Patrzyłem na Geneviev kompletnie zszokowany, nie spodziewałem się takiej odpowiedzi. Byłem pewien, że mam syna, gdyż w mojej rodzinie zawsze rodzili się chłopcy, ale to? W rodzie Griffinów nigdy nie pojawiły się bliźniaki, jakby chcąc się upewnić, że dobrze usłyszałem, zapytałem:

— Bliźniaki?

— Tak — odpowiedziała z lekkim uśmiechem, patrząc na mnie przenikliwie.

— Jesteś pewna?

— Oczywiście, takich rzeczy się nie zapomina, przez całe życie odebrałam tylko trzy porody bliźniacze, które matki przeżyły. Panienka Nora była jedną z nich.
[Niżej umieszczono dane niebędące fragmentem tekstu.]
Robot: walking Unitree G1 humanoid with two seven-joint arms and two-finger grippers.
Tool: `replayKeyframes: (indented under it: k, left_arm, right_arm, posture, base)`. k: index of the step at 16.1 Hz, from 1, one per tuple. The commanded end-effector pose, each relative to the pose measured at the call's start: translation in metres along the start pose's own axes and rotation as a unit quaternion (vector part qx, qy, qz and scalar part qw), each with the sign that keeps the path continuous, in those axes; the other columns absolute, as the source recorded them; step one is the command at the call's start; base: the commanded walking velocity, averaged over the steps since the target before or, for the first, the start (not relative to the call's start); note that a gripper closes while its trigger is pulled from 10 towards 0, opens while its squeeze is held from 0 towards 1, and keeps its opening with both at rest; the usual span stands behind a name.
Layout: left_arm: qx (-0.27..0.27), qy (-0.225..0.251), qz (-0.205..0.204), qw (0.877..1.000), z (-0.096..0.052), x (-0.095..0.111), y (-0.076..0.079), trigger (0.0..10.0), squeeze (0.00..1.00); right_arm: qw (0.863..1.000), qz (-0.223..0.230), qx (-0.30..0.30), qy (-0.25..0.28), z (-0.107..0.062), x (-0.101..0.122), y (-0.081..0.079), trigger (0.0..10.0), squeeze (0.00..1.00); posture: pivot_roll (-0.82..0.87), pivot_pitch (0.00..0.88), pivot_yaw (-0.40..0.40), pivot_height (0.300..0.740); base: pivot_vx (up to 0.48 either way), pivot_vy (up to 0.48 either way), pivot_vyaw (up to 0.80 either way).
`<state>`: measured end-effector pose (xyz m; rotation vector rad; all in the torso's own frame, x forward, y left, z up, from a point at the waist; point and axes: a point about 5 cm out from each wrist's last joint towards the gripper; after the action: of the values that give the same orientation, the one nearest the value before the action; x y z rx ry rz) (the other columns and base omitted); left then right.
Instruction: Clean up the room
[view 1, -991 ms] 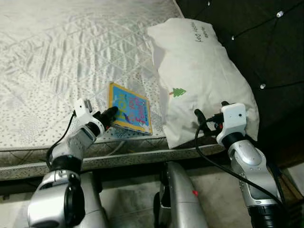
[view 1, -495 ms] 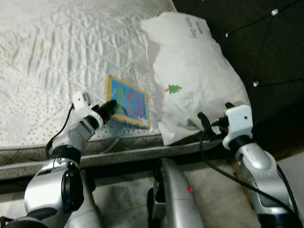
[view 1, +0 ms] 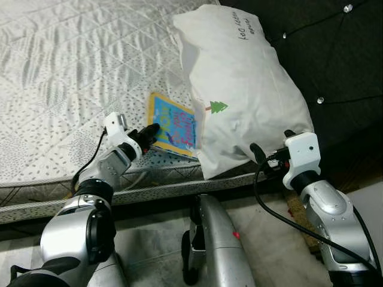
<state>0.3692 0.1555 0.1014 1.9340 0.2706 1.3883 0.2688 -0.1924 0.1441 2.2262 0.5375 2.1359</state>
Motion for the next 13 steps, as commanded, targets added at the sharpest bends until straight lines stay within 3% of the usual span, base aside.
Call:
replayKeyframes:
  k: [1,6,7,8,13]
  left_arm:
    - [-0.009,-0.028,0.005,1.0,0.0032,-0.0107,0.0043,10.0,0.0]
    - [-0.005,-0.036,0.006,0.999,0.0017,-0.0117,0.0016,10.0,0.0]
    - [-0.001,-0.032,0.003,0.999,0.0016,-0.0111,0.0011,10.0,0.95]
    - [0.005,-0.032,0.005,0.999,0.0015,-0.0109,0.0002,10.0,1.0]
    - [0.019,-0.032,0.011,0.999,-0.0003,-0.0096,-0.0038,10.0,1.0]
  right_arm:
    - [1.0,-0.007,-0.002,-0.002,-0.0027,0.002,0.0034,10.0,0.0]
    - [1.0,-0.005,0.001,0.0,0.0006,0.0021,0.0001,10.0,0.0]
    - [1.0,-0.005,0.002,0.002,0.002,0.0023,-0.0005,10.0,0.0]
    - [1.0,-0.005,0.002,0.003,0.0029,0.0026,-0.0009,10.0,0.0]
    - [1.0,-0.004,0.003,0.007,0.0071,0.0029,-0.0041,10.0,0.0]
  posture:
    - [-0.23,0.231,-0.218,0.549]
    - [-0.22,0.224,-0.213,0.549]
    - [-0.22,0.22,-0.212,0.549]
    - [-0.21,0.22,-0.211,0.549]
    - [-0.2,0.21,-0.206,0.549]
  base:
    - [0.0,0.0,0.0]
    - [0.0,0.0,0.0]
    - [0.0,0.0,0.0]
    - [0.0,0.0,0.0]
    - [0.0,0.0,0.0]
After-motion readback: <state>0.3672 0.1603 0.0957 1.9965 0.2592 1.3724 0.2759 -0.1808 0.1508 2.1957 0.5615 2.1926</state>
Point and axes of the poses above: a point about 5 cm out from each wrist's last joint towards the gripper, its own z axis pointing out of the wrist towards the gripper, its own x axis along the axis of the wrist's last joint, y = z × x, and after that the axes turned 1 degree about z, right-handed
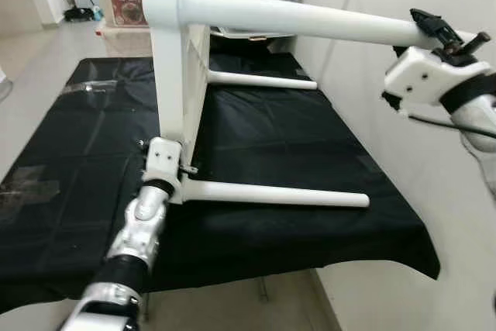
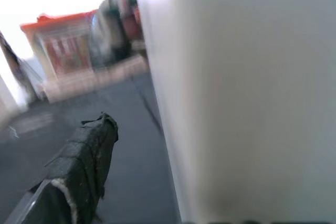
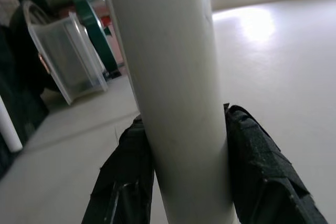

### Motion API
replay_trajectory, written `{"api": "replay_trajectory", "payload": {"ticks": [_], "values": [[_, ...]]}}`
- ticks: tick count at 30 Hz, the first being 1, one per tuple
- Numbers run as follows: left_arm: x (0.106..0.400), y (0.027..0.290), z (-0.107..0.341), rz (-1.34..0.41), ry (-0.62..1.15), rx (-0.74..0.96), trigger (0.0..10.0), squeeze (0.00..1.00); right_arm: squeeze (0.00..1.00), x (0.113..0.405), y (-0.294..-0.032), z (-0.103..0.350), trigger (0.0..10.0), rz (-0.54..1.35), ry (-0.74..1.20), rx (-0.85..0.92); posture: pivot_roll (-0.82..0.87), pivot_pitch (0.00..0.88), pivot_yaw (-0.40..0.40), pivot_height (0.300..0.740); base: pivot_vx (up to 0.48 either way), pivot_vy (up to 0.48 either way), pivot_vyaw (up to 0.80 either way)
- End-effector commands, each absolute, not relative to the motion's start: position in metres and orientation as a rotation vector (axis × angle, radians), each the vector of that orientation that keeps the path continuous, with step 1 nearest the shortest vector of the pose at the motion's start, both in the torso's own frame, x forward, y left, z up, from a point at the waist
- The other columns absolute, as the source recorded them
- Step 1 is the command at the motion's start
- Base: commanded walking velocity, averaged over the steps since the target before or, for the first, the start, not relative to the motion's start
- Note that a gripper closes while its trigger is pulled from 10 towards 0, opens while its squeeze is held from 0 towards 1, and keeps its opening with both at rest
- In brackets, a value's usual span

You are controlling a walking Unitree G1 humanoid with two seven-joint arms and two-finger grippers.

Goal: Building children table

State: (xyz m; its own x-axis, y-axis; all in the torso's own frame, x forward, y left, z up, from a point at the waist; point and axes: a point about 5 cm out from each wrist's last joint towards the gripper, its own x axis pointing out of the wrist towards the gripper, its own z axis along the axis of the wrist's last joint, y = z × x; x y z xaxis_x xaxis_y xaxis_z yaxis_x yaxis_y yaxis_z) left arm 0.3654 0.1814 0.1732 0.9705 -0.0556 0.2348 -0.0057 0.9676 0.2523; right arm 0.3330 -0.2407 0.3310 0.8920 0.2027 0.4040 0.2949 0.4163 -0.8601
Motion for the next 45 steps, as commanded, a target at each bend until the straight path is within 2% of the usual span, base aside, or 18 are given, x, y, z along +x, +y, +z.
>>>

— Cholera — zakląłem pod nosem. — Jak to możliwe? — zastanawiałem się na głos.

— Alfo jestem pewna, że nie muszę ci tłumaczyć, jak twoi przodkowie od wieków dbali o przedłużenie rodu.

— Wiem jak! Nie o to miałem na myśli! — warknąłem. — Mów natychmiast, co wiesz o moich dzieciach.

— Nie jest tego zbyt wiele alfo. Ja tylko odebrałam poród.

— Nie igraj ze mną Geneviev!

Kobieta zadrżała, spoglądając na mnie ze strachem.

— Mówię prawdę, Panie. Pamiętam niewiele, to był chłopiec i dziewczynka, dwa silne maluchy. Mimo tych warunków, jakie panowały w celi, udało się przeprowadzić szybki poród, oboje przeżyli.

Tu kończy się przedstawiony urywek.